Kitchen sink realism (or kitchen sink drama) is a British cultural movement that developed in the late 1950s and early 1960s in theatre, art, novels, film and television plays, whose protagonists usually could be described as "angry young men" who were disillusioned with modern society. It used a style of social realism which depicted the domestic situations of working-class Britons, living in cramped rented accommodation and spending their off-hours drinking in grimy pubs, to explore controversial social and political issues ranging from abortion to homelessness. The harsh, realistic style contrasted sharply with the escapism of the previous generation's so-called "well-made plays".

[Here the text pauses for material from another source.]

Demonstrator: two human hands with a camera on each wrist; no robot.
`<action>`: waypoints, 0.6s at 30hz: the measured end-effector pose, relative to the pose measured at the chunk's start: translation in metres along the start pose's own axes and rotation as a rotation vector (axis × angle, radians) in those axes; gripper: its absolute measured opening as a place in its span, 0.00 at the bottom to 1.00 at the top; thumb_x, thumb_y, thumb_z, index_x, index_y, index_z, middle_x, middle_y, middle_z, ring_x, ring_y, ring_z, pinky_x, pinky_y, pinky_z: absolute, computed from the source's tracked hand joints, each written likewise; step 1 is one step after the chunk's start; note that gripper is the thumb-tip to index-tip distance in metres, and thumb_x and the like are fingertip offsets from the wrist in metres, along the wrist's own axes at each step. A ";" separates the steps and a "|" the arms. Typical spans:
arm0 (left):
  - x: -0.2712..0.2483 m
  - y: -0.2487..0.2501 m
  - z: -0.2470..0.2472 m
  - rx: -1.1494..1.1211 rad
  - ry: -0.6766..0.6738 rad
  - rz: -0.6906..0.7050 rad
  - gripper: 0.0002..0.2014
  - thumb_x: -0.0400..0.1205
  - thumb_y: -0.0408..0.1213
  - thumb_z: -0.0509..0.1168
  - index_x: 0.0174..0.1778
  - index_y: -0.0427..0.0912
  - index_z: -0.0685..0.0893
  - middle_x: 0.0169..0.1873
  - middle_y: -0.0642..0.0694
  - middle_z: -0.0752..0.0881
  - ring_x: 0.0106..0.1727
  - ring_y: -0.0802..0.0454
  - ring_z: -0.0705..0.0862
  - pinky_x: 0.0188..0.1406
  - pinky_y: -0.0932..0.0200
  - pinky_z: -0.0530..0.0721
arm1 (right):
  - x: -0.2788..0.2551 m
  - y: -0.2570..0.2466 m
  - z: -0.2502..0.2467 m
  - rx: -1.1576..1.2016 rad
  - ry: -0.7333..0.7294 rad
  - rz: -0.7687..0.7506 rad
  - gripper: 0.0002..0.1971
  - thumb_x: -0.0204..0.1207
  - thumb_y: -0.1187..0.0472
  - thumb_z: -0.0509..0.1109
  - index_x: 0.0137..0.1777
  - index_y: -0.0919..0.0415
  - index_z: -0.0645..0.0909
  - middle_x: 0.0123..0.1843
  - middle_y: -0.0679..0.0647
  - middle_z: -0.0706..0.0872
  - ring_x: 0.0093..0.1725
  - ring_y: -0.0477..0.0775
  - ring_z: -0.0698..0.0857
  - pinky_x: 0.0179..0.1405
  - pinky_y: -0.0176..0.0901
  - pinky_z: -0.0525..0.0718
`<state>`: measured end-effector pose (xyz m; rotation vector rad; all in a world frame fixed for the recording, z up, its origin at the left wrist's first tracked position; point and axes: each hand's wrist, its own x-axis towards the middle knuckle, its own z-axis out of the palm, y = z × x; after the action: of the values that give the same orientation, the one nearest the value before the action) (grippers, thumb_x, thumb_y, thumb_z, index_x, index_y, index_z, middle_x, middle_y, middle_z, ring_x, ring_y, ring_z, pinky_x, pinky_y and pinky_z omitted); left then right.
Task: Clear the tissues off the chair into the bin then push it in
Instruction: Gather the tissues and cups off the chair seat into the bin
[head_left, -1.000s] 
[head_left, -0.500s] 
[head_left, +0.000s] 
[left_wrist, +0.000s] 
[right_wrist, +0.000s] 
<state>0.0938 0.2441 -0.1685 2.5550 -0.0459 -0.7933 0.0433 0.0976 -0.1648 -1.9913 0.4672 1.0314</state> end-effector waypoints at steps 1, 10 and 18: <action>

The films, plays and novels employing this style are often set in poorer industrial areas in the North of England, and use the accents and slang heard in those regions. The film It Always Rains on Sunday (1947) is a precursor of the genre and the John Osborne play Look Back in Anger (1956) is thought of as the first of the genre. The gritty love-triangle of Look Back in Anger, for example, takes place in a cramped, one-room flat in the English Midlands. Shelagh Delaney's 1958 play A Taste of Honey (which was made into a film of the same name in 1961) is about a teenage schoolgirl who has an affair with a black sailor, gets pregnant and then moves in with a gay male acquaintance; it raises issues such as class, ethnicity, gender and sexual orientation. The conventions of the genre have continued into the 2000s, finding expression in such television shows as Coronation Street and EastEnders.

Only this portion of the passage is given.